Which of the lines below holds the string "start"? Copy every line that does.

********************

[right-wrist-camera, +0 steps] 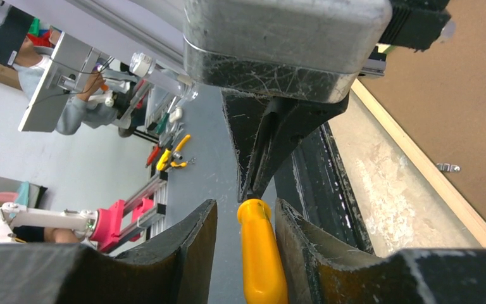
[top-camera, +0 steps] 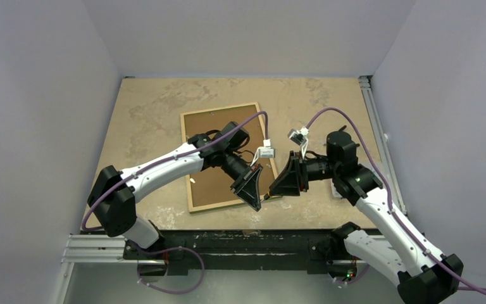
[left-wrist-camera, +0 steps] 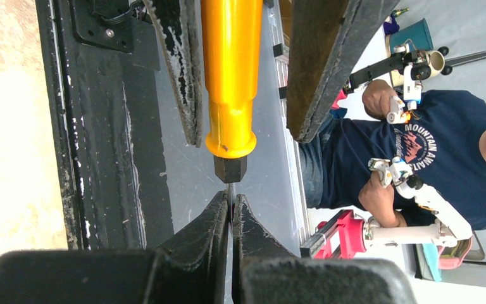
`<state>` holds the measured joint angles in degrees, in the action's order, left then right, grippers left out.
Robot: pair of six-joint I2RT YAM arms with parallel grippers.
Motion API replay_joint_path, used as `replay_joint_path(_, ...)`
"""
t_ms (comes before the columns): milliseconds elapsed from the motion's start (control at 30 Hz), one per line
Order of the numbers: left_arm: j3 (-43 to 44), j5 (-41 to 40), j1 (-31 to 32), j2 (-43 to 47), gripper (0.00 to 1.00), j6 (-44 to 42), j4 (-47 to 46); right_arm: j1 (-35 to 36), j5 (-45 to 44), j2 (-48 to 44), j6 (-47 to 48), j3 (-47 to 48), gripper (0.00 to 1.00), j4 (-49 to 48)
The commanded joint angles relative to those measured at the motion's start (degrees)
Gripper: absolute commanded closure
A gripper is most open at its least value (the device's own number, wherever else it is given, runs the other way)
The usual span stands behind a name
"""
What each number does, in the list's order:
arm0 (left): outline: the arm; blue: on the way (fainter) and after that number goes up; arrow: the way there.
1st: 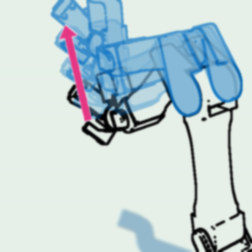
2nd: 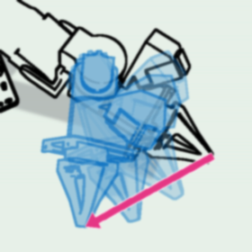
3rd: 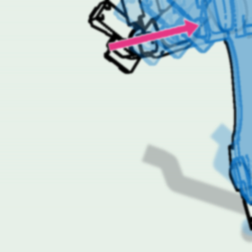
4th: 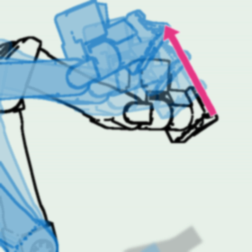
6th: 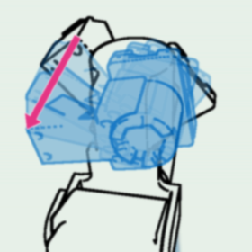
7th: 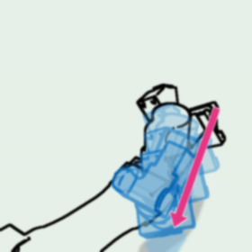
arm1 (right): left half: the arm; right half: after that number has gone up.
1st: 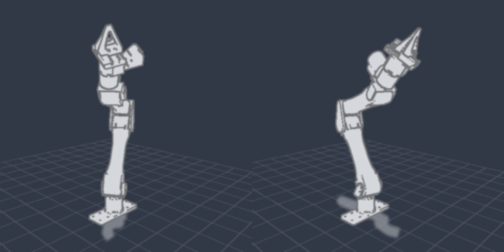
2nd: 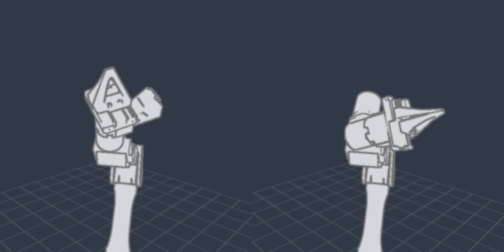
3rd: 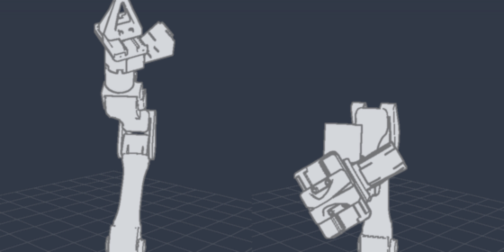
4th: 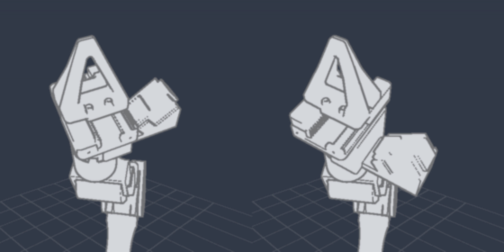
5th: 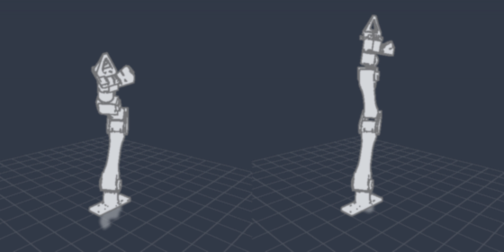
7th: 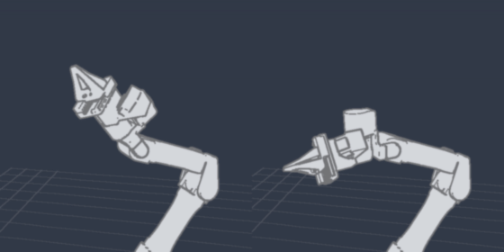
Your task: Take the photo out of the frame
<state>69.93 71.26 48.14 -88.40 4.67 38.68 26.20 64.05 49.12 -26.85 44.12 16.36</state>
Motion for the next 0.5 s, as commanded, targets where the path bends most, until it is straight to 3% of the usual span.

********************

• _Response_:
t_ms (comes before the columns): milliseconds elapsed from the motion's start (control at 30 Hz), one per line
The commanded joint angles relative to those measured at the motion's start (degrees)

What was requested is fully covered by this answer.